Top of RECORDS FOR THE TASK

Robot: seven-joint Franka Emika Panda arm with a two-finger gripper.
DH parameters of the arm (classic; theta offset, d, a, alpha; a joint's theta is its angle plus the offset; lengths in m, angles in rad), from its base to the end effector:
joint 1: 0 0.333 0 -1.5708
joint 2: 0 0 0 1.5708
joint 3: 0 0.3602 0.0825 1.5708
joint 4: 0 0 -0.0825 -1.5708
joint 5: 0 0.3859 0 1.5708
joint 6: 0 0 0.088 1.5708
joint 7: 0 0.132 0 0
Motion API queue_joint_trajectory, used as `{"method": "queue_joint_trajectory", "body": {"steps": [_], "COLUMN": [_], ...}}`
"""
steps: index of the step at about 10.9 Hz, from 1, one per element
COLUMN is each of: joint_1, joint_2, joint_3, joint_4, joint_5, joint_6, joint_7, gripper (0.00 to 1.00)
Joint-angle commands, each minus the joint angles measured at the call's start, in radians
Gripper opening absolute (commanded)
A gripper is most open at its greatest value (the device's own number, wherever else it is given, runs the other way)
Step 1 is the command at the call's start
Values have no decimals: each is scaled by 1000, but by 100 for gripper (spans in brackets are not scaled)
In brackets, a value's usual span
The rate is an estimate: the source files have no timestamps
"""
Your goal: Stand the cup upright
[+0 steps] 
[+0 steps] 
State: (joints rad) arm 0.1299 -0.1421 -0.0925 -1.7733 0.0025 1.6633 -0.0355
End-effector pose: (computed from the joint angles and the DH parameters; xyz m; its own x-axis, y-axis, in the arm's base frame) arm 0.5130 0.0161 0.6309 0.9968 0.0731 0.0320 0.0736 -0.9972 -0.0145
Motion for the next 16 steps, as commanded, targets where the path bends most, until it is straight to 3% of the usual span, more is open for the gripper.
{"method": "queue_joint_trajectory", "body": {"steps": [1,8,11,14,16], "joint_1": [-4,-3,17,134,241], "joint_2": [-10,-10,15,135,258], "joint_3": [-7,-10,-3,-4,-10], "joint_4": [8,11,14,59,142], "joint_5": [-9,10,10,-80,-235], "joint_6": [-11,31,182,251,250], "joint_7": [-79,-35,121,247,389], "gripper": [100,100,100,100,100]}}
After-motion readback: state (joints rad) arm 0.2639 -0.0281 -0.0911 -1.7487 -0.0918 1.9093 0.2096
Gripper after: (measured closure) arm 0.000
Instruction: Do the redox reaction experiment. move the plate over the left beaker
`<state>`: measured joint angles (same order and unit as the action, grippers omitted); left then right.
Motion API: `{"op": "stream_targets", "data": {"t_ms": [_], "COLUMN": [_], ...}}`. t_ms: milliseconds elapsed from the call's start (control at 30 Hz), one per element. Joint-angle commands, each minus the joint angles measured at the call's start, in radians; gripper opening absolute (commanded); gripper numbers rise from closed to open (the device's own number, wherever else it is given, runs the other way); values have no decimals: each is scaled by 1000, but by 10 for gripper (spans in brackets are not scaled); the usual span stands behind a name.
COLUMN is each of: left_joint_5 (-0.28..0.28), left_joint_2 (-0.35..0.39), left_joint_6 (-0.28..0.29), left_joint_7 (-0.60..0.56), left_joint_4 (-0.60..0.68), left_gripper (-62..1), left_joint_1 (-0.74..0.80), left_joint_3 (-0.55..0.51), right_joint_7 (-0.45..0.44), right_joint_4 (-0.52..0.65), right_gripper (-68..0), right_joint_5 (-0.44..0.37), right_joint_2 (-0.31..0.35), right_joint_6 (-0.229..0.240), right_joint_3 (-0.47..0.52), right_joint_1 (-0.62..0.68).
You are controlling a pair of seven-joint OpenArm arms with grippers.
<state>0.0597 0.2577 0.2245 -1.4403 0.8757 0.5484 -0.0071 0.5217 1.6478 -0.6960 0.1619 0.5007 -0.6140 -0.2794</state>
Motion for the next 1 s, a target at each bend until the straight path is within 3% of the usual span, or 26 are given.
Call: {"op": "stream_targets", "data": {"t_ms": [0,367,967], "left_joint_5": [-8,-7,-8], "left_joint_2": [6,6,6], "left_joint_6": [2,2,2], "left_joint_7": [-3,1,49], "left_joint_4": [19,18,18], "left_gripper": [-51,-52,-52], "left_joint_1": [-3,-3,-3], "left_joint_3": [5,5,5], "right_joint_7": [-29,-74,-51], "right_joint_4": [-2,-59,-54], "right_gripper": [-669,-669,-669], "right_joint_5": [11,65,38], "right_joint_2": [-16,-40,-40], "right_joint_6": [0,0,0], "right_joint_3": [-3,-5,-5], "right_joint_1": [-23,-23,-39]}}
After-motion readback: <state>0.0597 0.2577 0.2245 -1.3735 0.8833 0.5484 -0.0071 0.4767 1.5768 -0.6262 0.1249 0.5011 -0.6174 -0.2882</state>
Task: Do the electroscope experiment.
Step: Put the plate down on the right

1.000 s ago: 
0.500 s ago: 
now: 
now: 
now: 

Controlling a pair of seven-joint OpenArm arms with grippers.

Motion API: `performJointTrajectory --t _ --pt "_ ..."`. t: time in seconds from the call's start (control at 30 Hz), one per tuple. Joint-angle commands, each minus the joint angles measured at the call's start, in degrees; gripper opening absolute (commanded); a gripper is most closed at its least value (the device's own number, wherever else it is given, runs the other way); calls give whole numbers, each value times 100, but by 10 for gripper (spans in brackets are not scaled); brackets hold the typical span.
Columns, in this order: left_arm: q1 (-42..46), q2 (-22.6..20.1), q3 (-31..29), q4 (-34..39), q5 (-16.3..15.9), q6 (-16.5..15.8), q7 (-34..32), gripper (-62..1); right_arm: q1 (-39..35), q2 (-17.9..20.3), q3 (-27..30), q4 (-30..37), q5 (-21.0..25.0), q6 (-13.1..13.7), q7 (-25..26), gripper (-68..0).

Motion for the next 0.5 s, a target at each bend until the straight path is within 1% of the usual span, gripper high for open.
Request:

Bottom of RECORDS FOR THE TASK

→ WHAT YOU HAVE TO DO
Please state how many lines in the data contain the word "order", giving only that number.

→ EXERCISE RESULT
2